Sum of the digits of a two-digit number is 9. When we interchange the digits, it is found that the resulting new number is greater than the original number by 27.

Let the digit at tens place be $x$, then the digit at ones place = $9 - x$.  

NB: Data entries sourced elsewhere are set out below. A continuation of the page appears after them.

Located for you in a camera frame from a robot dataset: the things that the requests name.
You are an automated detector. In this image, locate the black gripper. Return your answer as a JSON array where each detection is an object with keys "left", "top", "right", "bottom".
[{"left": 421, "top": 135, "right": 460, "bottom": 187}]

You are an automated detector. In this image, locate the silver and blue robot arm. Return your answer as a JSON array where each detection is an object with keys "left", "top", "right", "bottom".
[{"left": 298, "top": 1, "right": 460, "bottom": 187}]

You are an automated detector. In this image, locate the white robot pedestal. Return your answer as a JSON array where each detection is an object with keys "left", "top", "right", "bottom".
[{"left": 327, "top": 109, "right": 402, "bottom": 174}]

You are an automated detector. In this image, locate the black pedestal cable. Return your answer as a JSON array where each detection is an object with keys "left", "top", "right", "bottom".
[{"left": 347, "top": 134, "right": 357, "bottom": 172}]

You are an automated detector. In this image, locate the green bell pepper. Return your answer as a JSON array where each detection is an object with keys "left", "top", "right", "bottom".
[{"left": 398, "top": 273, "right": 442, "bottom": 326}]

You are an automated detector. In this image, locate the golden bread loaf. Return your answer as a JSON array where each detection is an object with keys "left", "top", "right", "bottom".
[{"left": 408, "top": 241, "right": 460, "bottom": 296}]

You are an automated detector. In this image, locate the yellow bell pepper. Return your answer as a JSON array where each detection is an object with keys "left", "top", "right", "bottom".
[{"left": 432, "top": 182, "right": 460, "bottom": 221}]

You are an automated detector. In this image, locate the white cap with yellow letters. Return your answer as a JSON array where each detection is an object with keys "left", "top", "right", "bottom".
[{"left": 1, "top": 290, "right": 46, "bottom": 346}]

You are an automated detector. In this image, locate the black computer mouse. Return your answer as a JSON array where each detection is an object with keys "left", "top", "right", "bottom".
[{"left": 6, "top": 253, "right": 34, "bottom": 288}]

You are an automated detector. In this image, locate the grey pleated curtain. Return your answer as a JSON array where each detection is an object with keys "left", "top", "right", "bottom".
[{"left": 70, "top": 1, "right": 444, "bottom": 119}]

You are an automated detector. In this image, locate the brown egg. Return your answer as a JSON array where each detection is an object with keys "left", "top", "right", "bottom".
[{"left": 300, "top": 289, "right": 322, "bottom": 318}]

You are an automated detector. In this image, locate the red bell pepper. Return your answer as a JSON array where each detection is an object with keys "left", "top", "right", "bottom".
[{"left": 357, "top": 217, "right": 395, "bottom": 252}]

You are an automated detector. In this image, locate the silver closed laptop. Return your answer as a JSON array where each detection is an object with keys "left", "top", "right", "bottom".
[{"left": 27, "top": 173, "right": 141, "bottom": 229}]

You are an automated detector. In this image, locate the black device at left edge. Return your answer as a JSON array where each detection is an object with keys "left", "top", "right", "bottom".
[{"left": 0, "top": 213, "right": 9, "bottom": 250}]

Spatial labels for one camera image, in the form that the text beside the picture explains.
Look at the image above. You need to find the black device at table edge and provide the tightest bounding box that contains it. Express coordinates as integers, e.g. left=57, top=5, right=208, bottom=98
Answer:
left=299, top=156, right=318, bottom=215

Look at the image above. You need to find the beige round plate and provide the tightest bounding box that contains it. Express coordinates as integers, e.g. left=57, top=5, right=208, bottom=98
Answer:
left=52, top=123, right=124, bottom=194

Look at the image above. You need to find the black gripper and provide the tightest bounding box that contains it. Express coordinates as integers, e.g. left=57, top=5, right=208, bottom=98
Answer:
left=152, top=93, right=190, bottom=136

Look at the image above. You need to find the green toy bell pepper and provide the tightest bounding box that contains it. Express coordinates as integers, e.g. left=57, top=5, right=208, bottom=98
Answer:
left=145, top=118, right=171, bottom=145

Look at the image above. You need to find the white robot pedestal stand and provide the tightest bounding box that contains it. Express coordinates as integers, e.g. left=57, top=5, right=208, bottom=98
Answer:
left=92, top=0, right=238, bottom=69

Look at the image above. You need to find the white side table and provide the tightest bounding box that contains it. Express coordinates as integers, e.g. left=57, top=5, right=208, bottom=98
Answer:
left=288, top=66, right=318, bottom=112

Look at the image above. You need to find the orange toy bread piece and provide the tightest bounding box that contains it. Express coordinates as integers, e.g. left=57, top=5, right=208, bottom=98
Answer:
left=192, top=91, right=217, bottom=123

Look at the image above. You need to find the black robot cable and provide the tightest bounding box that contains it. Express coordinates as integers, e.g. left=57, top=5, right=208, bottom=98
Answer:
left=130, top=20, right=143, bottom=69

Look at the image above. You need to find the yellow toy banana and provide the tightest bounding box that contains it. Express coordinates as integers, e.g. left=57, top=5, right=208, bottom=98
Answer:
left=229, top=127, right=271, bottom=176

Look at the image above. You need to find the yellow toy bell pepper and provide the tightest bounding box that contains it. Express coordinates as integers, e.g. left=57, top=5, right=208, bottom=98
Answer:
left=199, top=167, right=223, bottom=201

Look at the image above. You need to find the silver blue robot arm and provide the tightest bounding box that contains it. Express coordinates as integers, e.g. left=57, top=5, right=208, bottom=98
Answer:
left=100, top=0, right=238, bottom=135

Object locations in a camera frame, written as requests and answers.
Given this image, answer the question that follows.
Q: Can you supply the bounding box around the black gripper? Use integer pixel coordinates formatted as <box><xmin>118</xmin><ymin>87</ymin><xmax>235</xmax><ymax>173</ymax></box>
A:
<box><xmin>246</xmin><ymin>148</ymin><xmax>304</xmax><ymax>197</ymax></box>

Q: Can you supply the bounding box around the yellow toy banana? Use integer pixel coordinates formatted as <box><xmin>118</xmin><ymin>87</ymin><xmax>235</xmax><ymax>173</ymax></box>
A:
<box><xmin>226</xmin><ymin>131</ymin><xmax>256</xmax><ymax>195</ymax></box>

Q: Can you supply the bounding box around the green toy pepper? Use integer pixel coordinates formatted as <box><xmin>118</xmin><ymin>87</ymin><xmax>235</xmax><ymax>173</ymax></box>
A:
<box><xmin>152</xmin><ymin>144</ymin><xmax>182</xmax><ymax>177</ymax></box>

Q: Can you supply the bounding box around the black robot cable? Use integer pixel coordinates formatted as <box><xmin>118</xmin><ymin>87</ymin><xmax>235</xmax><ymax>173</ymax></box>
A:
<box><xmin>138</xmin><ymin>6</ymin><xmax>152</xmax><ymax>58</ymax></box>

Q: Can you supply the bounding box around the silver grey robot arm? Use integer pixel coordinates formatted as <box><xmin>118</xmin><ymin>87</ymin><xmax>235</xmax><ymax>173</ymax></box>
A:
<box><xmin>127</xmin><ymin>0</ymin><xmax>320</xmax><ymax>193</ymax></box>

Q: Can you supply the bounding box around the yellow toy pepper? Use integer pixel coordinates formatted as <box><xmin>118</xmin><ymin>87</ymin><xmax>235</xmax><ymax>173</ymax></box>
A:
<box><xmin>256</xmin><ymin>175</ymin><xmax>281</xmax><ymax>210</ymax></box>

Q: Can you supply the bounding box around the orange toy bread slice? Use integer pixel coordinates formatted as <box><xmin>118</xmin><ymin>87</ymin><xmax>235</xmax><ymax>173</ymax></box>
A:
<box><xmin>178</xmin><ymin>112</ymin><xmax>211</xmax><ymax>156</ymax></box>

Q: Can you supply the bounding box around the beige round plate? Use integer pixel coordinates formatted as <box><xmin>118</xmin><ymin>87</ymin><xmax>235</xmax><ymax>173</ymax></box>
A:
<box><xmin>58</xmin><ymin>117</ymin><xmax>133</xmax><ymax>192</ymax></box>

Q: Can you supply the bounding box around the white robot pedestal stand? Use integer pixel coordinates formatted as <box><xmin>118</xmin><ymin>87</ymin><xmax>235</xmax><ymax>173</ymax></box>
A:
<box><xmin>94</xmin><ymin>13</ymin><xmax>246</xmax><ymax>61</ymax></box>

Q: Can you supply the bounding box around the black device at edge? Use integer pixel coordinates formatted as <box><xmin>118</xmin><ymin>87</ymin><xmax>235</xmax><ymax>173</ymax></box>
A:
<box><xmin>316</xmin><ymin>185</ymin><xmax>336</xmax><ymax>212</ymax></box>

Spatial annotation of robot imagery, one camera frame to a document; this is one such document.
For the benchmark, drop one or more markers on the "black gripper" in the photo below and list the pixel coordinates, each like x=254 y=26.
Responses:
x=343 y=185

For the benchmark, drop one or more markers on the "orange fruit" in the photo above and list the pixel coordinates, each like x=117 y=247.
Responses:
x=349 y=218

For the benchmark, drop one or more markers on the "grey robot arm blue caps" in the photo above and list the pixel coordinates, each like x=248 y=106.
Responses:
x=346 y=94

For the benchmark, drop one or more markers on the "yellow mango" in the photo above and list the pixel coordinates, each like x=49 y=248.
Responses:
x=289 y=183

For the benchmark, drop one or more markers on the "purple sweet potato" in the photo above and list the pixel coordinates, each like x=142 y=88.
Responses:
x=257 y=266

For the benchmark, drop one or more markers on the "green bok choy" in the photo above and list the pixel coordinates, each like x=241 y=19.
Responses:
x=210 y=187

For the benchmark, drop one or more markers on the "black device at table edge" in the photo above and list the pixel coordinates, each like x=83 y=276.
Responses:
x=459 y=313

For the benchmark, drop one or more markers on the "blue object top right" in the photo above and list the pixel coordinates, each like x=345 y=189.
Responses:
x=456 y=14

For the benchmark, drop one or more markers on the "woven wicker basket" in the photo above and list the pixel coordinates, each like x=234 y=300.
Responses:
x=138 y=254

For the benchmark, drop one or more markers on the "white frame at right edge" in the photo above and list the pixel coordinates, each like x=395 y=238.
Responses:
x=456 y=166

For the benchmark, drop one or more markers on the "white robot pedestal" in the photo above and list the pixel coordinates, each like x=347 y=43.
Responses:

Original two-digit number = $10x + (9 - x)$  
After interchanging the digits, new number = $10(9 - x) + x$  

According to the question:

$10x + (9 - x) + 27 = 10(9 - x) + x$
$\Rightarrow 10x + 9 - x + 27 = 90 - 10x + x$
$\Rightarrow 9x + 36 = 90 - 9x$
$\Rightarrow 9x + 9x = 90 - 36$
$\Rightarrow 18x = 54$
$\Rightarrow x = 3$

Original number = $10x + (9 - x) = 10 \times 3 + (9 - 3) = 30 + 6 = 36$

Thus, the two-digit number is $36$.

मान लीजिए दसों स्थान का अंक $x$ है, तब एककों का अंक = $9 - x$।  

मूल संख्या = $10x + (9 - x)$  
अंकों को बदलने के बाद नई संख्या = $10(9 - x) + x$  

प्रश्न के अनुसार:

$10x + (9 - x) + 27 = 10(9 - x) + x$
$\Rightarrow 10x + 9 - x + 27 = 90 - 10x + x$
$\Rightarrow 9x + 36 = 90 - 9x$
$\Rightarrow 9x + 9x = 90 - 36$
$\Rightarrow 18x = 54$
$\Rightarrow x = 3$

मूल संख्या = $10x + (9 - x) = 10 \times 3 + (9 - 3) = 30 + 6 = 36$

अतः दो अंकों की संख्या = $36$